Emsal Mahkeme Kararı İstanbul Bölge Adliye Mahkemesi 12. Hukuk Dairesi 2021/1308 E. 2021/1297 K. 16.09.2021 T.

Görüntülediğiniz mahkeme kararı kesinleşmiş bir karardır.

T.C.
İSTANBUL
BÖLGE ADLİYE MAHKEMESİ
12. HUKUK DAİRESİ
DOSYA NO: 2021/1308
KARAR NO: 2021/1297
T Ü R K M İ L L E T İ A D I N A
İ S T İ N A F K A R A R I
İNCELENEN KARARIN
MAHKEMESİ: İSTANBUL ANADOLU 2. ASLİYE TİCARET MAHKEMESİ
TARİHİ: 30/04/2021 (Ara Karar)
NUMARASI: 2021/295 Esas
TALEP: İhtiyati Tedbir
İSTİNAF KARAR TARİHİ: 16/09/2021
İhtiyati tedbir talebinin reddine ilişkin kararın ihtiyati tedbir talep eden davacı vekili tarafından istinafı üzerine düzenlenen rapor ve dosya kapsamı incelenip gereği görüşülüp düşünüldü;
TALEP: Davacı vekili; davalının “…” markasının tescili başvurusunun TPMK tarafından reddedildiğini, akabinde davalının … ibaresinin başına esas unsur olarak … ibaresini ekleyerek ”…” şeklinde marka olarak tescil ettirdiğini, ancak davalının bu markayı sicile tescil ettirildiği halinden farklı ve markanın ayırt edici karakterini değiştirerek kullandığını, davalı tarafından piyasaya sürülen ürün ambalajlarında tanımlayıcılık içeren ve herkese açık işaret olan anti potasium ibaresinin, ürün görselinde sanki markanın esas unsuruymuş gibi kullanıldığını, assos ibaresine ise ambalajın altında dikkat çekmeyecek ölçüde küçük puntolarla yer verildiğini, davalının bu kullanımının haksız rekabet teşkil ettiğini, markanın tescil edildiği haliyle ve ayırdedici karakterine uygun olarak kullanılmadığını, davalının bu kullanımının, ilaç sektöründe herkesin kullanımına açık bir ibarenin yalnızca bir firmanın tekeline verildiği izlenimi oluşturduğunu belirterek, davalının ”…” ibaresini ön plana çıkaran tüm ticari kullanımının tedbiren durdurulmasına karar verilmesini talep etmiştir.

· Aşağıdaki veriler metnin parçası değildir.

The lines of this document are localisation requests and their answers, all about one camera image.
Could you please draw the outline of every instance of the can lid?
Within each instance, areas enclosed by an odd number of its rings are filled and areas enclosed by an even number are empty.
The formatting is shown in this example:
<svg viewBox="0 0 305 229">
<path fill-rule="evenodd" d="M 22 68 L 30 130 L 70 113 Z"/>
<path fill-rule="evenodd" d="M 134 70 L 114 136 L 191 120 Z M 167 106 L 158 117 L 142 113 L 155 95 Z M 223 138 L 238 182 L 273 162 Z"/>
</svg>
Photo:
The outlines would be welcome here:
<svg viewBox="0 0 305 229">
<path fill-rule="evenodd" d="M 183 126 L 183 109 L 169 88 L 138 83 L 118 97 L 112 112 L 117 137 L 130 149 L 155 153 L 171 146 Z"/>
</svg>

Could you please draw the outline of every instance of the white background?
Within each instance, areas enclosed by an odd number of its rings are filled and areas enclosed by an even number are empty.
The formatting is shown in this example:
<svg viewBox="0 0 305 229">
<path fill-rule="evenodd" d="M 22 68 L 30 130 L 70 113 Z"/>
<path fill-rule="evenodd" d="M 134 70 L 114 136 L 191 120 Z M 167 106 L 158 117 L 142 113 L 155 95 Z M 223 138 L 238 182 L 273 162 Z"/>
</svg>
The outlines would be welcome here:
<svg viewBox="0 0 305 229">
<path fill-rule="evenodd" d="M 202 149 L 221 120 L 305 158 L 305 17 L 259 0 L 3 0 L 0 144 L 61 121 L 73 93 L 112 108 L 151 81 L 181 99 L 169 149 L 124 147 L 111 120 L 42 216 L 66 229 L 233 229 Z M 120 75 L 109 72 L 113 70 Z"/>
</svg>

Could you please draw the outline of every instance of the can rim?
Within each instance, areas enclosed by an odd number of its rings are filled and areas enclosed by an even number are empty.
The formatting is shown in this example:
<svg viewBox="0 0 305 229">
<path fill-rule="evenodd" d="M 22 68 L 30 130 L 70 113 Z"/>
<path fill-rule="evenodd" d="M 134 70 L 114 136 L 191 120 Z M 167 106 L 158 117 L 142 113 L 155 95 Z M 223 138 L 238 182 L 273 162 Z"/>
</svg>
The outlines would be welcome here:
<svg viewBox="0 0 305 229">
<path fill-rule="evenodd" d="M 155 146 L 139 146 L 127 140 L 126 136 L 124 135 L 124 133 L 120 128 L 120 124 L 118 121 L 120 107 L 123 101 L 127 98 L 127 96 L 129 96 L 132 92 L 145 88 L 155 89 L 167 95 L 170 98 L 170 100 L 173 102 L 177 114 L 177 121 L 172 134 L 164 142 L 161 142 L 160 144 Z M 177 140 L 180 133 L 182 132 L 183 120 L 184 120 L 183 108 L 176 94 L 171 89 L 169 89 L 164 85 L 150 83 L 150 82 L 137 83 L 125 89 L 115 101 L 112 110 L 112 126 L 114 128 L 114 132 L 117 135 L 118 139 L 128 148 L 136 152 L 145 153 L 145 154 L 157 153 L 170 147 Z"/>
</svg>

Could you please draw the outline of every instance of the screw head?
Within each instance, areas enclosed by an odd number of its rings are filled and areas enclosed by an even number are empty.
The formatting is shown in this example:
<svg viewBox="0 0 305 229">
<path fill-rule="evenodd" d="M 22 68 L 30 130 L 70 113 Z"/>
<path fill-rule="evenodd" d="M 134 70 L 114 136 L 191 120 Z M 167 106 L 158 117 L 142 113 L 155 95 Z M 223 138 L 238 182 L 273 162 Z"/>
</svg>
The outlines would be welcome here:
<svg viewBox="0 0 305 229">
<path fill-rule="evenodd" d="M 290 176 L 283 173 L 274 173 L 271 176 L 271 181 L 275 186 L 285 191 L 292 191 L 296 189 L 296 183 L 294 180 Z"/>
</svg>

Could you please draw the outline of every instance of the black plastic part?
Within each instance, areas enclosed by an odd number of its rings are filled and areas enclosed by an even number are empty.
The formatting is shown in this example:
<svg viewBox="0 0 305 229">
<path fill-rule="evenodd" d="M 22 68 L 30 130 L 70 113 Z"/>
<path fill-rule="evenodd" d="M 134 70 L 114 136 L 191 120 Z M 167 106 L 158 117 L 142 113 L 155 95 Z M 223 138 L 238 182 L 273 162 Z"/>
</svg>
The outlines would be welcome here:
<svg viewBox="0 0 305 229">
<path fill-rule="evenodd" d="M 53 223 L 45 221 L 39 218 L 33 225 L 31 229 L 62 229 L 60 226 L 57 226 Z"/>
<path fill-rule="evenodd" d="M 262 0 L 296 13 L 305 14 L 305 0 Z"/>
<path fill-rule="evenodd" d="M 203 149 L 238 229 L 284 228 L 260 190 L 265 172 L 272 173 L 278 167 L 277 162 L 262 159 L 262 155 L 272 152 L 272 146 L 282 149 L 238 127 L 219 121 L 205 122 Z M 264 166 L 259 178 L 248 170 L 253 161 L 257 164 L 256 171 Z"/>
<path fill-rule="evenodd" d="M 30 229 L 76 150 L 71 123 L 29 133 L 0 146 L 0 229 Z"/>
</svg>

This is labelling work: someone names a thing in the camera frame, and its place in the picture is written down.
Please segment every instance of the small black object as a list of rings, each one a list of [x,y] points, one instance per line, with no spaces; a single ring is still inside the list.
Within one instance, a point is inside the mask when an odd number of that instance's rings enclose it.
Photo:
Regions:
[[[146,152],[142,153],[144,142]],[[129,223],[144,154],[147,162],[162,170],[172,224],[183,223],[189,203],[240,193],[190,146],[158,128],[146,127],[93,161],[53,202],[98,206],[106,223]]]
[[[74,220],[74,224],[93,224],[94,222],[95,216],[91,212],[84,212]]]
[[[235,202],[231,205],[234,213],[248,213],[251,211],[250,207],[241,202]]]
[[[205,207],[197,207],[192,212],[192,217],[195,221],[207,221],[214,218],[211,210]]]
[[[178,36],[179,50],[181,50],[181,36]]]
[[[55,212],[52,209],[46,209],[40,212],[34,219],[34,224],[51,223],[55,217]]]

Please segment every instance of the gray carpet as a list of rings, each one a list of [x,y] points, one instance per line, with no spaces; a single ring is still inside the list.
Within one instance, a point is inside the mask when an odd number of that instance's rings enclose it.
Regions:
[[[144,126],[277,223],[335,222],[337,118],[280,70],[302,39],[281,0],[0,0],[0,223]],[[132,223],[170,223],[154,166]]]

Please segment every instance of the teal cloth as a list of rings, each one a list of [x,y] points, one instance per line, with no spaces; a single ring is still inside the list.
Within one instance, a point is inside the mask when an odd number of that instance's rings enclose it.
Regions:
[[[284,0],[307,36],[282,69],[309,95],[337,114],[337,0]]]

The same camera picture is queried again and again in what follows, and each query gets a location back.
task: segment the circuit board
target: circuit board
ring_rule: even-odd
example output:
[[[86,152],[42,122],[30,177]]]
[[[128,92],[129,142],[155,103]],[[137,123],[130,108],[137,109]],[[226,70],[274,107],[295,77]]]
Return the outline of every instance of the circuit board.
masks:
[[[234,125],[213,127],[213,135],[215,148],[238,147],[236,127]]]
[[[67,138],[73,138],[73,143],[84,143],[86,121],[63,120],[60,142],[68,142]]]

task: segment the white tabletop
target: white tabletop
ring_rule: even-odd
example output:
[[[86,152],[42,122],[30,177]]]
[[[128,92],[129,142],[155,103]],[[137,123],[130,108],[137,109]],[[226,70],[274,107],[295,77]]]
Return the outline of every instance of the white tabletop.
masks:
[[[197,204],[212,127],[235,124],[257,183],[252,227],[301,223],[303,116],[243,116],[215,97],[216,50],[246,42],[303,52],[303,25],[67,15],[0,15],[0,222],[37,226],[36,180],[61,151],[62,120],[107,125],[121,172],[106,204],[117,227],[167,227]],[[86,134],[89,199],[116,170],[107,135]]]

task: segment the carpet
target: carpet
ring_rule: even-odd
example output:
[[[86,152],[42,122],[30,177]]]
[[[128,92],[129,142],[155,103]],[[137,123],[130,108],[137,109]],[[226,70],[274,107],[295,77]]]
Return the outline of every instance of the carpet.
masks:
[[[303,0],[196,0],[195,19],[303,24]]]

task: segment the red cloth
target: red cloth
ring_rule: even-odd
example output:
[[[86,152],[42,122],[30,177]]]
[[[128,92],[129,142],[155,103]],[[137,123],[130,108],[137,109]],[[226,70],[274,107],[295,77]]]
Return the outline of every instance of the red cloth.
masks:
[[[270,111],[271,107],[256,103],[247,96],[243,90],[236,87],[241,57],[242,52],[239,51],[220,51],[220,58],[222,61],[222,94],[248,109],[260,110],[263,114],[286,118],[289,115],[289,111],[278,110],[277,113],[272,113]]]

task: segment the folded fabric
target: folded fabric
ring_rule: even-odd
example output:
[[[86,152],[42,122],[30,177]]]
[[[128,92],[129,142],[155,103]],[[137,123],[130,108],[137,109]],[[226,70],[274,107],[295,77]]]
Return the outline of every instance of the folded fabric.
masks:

CEVAP: Davalı vekili; davanın zaman aşımına uğradığını, davacının hukuki yararının bulunmadığını, markanın müvekkili adına tescil edildiğini, markanın kullanımının hukuka uygun olduğunu, davacının ne tür bir zarara uğradığının ortaya konulamadığını belirterek, ihtiyati tedbir isteminin ve davanın reddine karar verilmesini talep etmiştir.
İLK DERECE MAHKEMESİ KARARI: Mahkemece; davanın haksız rekabetten kaynaklanan tazminat davası olduğu, dolayısıyla dava konusu ilaçlar hakkında ihtiyati tedbir yolu ile bu aşamada karar verilemeyeceği, bununla birlikte davacı tarafça ileri sürülen iddiaların yargılamayı gerektirdiği, uzman bilirkişi incelemesi neticesinde talebin sarahiyete kavuşacağı, davanın esasında cari olan talebinin geçici hukuki korunma yoluyla istenemeyeceği, bu hali ile yaklaşık ispat kuralının da yerine getirilmediği gerekçesiyle, ihtiyati tedbir talebinin reddine karar verilmiştir.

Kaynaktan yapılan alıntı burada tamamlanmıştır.